What follows is a set of entries. Repeat them exactly, but not their pictures.

━━ Dataset

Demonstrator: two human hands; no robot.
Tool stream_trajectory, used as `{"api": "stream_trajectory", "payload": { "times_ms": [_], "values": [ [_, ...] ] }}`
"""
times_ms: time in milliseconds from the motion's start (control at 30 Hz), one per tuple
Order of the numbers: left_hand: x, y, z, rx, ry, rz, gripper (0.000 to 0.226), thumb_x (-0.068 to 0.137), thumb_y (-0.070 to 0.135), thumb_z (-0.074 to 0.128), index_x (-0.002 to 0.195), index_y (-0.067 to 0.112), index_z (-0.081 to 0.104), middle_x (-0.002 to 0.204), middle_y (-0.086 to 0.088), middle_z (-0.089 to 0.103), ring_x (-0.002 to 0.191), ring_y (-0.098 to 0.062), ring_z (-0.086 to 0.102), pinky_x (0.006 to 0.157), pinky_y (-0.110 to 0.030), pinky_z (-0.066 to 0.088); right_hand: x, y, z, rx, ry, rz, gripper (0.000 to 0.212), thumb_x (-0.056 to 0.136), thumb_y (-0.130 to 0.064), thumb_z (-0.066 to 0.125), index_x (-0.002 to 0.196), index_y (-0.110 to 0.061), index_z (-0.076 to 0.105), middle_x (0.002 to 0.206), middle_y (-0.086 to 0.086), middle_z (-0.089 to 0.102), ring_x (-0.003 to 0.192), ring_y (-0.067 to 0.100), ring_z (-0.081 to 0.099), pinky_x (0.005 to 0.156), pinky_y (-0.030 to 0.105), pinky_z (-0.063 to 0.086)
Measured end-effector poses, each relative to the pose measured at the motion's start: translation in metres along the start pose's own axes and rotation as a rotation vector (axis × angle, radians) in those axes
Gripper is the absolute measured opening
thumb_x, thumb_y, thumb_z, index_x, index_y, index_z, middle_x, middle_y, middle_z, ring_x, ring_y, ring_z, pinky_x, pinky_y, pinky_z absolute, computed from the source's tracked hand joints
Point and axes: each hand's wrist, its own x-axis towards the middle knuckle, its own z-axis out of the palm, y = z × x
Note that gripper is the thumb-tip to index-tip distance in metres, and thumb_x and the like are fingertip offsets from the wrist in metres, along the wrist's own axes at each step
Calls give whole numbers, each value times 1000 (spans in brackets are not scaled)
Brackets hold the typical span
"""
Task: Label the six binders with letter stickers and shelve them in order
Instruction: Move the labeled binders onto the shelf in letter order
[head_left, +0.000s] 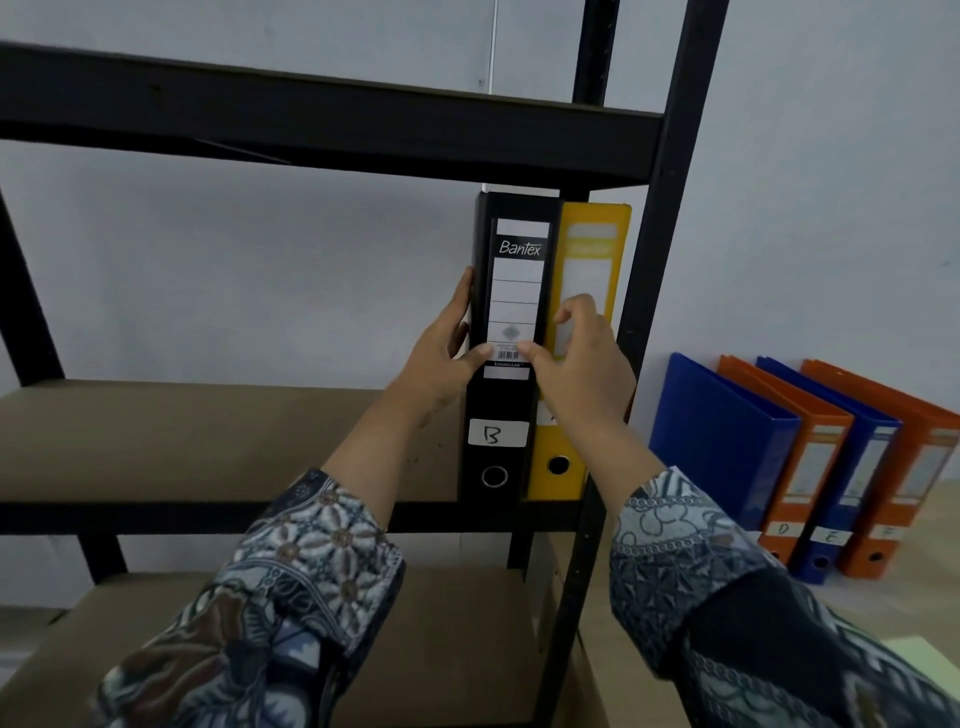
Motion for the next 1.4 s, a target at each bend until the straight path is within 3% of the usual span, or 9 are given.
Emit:
{"api": "stream_trajectory", "payload": {
  "times_ms": [267,433,600,733,833,967,1167,1267,1400],
  "values": [
    [9,-5,2,78,64,-16,77,92,3,55,153,22,11,156,1,26,143,-13,24,116,-40,28,-1,4,7,-8,33,53,39,83,-49,62,101,-21,41,88,-6,49,69,11,49,49,20,30],
    [4,-4,7,22,145,-159,79,91,11,60,151,28,12,155,-5,28,140,-22,32,114,-40,31,-17,17,8,66,23,70,29,87,-42,58,101,-20,44,97,-7,54,74,11,54,54,24,39],
    [-6,-3,16,10,163,-196,81,90,12,63,152,27,13,155,-2,27,141,-22,28,112,-41,30,-31,34,5,92,-13,143,22,90,-36,54,103,-22,45,86,-4,53,65,8,48,55,25,38],
    [-31,-5,32,116,452,-5,67,85,4,62,143,16,33,145,0,40,134,-14,36,114,-39,32,-43,45,0,65,-27,180,19,91,-34,54,103,-21,46,79,-6,52,61,6,48,51,21,34],
    [-51,-6,52,331,601,267,47,78,1,60,124,8,51,120,-4,55,113,-17,50,99,-36,44,-55,58,-5,52,-63,211,15,92,-32,54,101,-22,47,81,-3,55,64,7,51,52,22,38],
    [-70,2,96,371,360,417,35,78,6,56,111,16,55,107,-3,58,104,-14,53,88,-30,48,-71,82,-18,12,-148,242,13,92,-32,53,101,-23,49,90,-3,54,70,6,50,53,19,33],
    [-77,5,175,369,-74,298,39,79,2,58,113,20,54,110,6,54,95,1,47,76,-15,46,-87,148,-39,-140,-271,357,14,88,-31,53,101,-26,51,103,-2,53,91,16,53,70,31,46],
    [-74,-4,213,352,-221,166,48,83,6,57,125,26,48,121,9,50,101,4,45,81,-13,43,-89,190,-49,-211,-320,425,18,88,-32,53,104,-23,53,108,3,52,100,24,52,73,36,45],
    [-58,-21,261,313,-380,-4,58,84,8,57,135,30,40,130,8,46,116,-5,47,95,-27,46,-82,254,-60,-178,-336,520,18,88,-31,54,104,-23,54,111,5,54,99,26,55,75,37,46]
  ]
}}
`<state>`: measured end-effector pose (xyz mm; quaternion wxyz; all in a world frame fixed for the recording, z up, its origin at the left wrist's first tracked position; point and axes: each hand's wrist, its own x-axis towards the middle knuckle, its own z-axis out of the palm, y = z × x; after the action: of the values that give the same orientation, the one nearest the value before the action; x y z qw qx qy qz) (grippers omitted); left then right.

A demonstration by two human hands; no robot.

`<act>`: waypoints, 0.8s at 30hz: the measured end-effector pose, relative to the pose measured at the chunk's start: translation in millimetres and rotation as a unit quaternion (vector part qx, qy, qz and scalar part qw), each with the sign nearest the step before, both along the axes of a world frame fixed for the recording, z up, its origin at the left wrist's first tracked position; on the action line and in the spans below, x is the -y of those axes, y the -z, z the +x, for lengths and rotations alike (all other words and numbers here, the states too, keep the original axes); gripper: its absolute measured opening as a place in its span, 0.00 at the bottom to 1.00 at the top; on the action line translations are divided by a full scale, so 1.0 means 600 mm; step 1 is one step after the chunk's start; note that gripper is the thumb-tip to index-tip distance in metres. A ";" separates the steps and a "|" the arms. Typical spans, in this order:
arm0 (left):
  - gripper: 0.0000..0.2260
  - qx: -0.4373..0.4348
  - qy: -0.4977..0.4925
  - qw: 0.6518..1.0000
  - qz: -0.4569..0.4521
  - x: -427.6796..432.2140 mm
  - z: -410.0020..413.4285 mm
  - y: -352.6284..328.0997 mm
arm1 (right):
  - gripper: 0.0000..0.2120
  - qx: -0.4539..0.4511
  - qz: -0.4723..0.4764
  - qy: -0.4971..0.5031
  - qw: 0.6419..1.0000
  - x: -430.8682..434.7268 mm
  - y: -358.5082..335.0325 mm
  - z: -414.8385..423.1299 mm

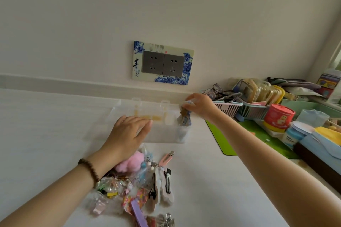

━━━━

__Task result__:
Demonstrator: two human hands; no robot.
Tool stream_trajectory, used as `{"api": "stream_trajectory", "payload": { "times_ms": [_], "values": [ [_, ...] ] }}`
"""
times_ms: time in milliseconds from the motion's start (control at 30 Hz), one per tuple
Order of the numbers: left_hand: x, y, z, rx, ry, rz, gripper (0.000 to 0.226), thumb_x (-0.068 to 0.137), thumb_y (-0.070 to 0.135), thumb_z (-0.074 to 0.128), index_x (-0.002 to 0.195), index_y (-0.067 to 0.112), index_z (-0.081 to 0.104), middle_x (-0.002 to 0.204), middle_y (-0.086 to 0.088), middle_z (-0.089 to 0.103), ring_x (-0.002 to 0.191), ring_y (-0.098 to 0.062), ring_z (-0.086 to 0.102), pinky_x (0.006 to 0.157), pinky_y (-0.110 to 0.030), pinky_z (-0.066 to 0.088); right_hand: x, y, z, rx, ry, rz, gripper (0.000 to 0.212), thumb_x (-0.056 to 0.136), thumb_y (-0.130 to 0.064), thumb_z (-0.066 to 0.125), index_x (-0.002 to 0.196), index_y (-0.110 to 0.061), index_z (-0.076 to 0.105), middle_x (0.002 to 0.206), middle_y (-0.086 to 0.086), middle_z (-0.089 to 0.102), ring_x (-0.003 to 0.192), ring_y (-0.067 to 0.100), ring_z (-0.081 to 0.099), pinky_x (0.005 to 0.156), pinky_y (-0.030 to 0.105), pinky_z (-0.063 to 0.086)
Measured end-effector poses, each relative to the pose measured at the motion's start: translation in metres along the start pose's own axes and rotation as a rotation vector (axis × angle, radians) in those axes
Gripper is the absolute measured opening
thumb_x, thumb_y, thumb_z, index_x, index_y, index_z, middle_x, middle_y, middle_z, ring_x, ring_y, ring_z, pinky_x, pinky_y, pinky_z absolute, computed from the source's tracked hand joints
Point and axes: each hand's wrist, its own x-axis towards the middle knuckle, its own z-axis out of the palm, y = z × x
Note that gripper is the thumb-tip to index-tip distance in metres, and thumb_x and the like are fingertip offsets from the wrist in metres, along the wrist's own axes at each step
Calls give whole numbers, each value times 1000 (spans in brackets are not scaled)
Brackets hold the typical span
"""
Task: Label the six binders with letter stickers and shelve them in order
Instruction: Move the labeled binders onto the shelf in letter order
[head_left, +0.000s] 
Motion for the next 1.4 s, a target at each bend until the straight path is within 3% of the usual span, or 9 are given.
Emit:
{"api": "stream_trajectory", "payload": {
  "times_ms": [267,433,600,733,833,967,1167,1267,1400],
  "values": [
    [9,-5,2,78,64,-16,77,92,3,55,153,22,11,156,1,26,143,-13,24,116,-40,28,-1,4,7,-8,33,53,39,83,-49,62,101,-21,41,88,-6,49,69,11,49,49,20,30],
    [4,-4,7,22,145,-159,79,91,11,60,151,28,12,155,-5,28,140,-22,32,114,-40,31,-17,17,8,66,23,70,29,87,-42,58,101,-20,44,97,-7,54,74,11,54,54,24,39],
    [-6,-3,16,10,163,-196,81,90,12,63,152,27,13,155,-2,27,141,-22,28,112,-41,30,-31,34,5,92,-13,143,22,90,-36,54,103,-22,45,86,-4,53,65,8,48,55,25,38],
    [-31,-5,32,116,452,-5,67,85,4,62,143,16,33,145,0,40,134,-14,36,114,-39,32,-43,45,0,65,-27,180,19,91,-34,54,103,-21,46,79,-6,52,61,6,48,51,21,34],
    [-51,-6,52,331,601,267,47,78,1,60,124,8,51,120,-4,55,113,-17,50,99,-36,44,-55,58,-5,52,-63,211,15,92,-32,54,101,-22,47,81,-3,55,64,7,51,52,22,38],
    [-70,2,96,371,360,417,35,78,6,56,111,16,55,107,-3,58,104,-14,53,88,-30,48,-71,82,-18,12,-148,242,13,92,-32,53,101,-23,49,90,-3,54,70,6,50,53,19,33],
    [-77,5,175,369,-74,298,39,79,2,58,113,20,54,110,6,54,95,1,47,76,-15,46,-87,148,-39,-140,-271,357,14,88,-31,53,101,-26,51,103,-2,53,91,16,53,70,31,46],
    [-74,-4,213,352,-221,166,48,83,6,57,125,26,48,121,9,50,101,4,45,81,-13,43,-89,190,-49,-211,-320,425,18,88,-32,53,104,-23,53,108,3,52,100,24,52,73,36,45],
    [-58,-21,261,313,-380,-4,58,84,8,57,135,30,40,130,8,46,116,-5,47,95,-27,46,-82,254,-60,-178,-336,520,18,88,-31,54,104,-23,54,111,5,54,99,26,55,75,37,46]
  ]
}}
`<state>`: measured end-effector pose (xyz mm; quaternion wxyz; all in a world frame fixed for the recording, z up, its origin at the left wrist's first tracked position; point and axes: each hand's wrist, its own x-axis towards the middle knuckle, its own z-axis out of the palm, y = z × x; after the action: of the values that give the same orientation, the one nearest the value before the action; x y z qw qx qy qz) (grippers omitted); left then right.

A demonstration by two human hands; no robot.

`<act>`: waypoints, 0.8s at 30hz: the measured end-effector pose, relative to the pose measured at the chunk's start: translation in millimetres and rotation as a unit quaternion (vector part qx, qy, qz and scalar part qw), each with the sign nearest the step before, both along the axes of a world frame fixed for the recording, z up, its origin at the left wrist's first tracked position; on the action line and in the spans below, x is the -y of those axes, y the -z, z the +x, for lengths and rotations alike (all other words and numbers here, the states too, keep the original axes); gripper: its absolute measured opening as a place in its span, 0.00 at the bottom to 1.00 at the top; on the action line translations are divided by a full scale, so 1.0 means 600 mm; step 1 is one step after the chunk's start; note that gripper is the thumb-tip to index-tip distance in metres. A ";" separates the steps and a "|" the arms. Typical spans, in this order:
arm0 (left):
  - gripper: 0.0000..0.2260
  - qx: -0.4373..0.4348
  - qy: -0.4977..0.4925
  - qw: 0.6518..1.0000
  - qz: -0.4569..0.4521
  - x: -427.6796..432.2140 mm
  - z: -410.0020..413.4285 mm
  - y: -352.6284..328.0997 mm
arm1 (right):
  - gripper: 0.0000..0.2120
  - qx: -0.4539..0.4511
  - qz: -0.4723..0.4764
  - qy: -0.4971..0.5031
  - qw: 0.6419..1.0000
  - x: -430.8682..434.7268 mm
  - y: -358.5082..335.0325 mm
  - z: -414.8385..423.1299 mm

As written, the answer is complete.